__Exercise objective__: Could you transcribe every record below exactly as it stands?

__Source data__:

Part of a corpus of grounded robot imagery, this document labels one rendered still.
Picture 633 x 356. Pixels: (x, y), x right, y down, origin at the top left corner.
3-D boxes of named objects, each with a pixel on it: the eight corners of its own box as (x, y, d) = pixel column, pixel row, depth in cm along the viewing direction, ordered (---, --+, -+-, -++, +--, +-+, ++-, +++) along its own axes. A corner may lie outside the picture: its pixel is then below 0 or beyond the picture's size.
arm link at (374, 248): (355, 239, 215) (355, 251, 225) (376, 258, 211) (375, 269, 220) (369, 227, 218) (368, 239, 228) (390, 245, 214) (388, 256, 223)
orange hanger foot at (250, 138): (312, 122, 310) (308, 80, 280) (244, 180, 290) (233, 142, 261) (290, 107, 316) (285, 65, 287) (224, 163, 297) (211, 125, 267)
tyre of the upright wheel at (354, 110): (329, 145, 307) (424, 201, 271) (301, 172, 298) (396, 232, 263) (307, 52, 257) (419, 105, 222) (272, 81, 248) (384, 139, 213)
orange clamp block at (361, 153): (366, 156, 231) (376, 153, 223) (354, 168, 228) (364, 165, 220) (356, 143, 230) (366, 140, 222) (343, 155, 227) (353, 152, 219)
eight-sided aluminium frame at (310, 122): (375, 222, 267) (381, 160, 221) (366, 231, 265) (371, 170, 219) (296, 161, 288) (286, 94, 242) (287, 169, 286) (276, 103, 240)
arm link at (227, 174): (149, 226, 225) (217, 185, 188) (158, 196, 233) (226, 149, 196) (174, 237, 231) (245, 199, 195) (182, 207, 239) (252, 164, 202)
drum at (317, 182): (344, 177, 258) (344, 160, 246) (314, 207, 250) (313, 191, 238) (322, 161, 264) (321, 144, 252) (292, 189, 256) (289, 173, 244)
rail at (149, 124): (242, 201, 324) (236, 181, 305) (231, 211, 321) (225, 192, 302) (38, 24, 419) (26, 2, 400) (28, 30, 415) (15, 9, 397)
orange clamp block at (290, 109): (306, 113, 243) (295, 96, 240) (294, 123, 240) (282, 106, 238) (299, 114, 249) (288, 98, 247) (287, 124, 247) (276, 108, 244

__Result of the exercise__:
Part of a corpus of grounded robot imagery, this document labels one rendered still.
Picture 633 x 356. Pixels: (x, y), x right, y down, origin at the top left corner.
3-D boxes of named objects, each with a pixel on it: the eight corners of its own box as (x, y, d) = pixel column, pixel row, depth in cm along the viewing direction, ordered (---, --+, -+-, -++, +--, +-+, ++-, +++) along its own axes. A corner may lie outside the picture: its pixel is then below 0 or beyond the picture's size.
arm link at (374, 248): (355, 239, 215) (355, 251, 225) (376, 258, 211) (375, 269, 220) (369, 227, 218) (368, 239, 228) (390, 245, 214) (388, 256, 223)
orange hanger foot at (250, 138): (312, 122, 310) (308, 80, 280) (244, 180, 290) (233, 142, 261) (290, 107, 316) (285, 65, 287) (224, 163, 297) (211, 125, 267)
tyre of the upright wheel at (354, 110): (329, 145, 307) (424, 201, 271) (301, 172, 298) (396, 232, 263) (307, 52, 257) (419, 105, 222) (272, 81, 248) (384, 139, 213)
orange clamp block at (361, 153): (366, 156, 231) (376, 153, 223) (354, 168, 228) (364, 165, 220) (356, 143, 230) (366, 140, 222) (343, 155, 227) (353, 152, 219)
eight-sided aluminium frame at (310, 122): (375, 222, 267) (381, 160, 221) (366, 231, 265) (371, 170, 219) (296, 161, 288) (286, 94, 242) (287, 169, 286) (276, 103, 240)
arm link at (227, 174): (149, 226, 225) (217, 185, 188) (158, 196, 233) (226, 149, 196) (174, 237, 231) (245, 199, 195) (182, 207, 239) (252, 164, 202)
drum at (317, 182): (344, 177, 258) (344, 160, 246) (314, 207, 250) (313, 191, 238) (322, 161, 264) (321, 144, 252) (292, 189, 256) (289, 173, 244)
rail at (149, 124): (242, 201, 324) (236, 181, 305) (231, 211, 321) (225, 192, 302) (38, 24, 419) (26, 2, 400) (28, 30, 415) (15, 9, 397)
orange clamp block at (290, 109): (306, 113, 243) (295, 96, 240) (294, 123, 240) (282, 106, 238) (299, 114, 249) (288, 98, 247) (287, 124, 247) (276, 108, 244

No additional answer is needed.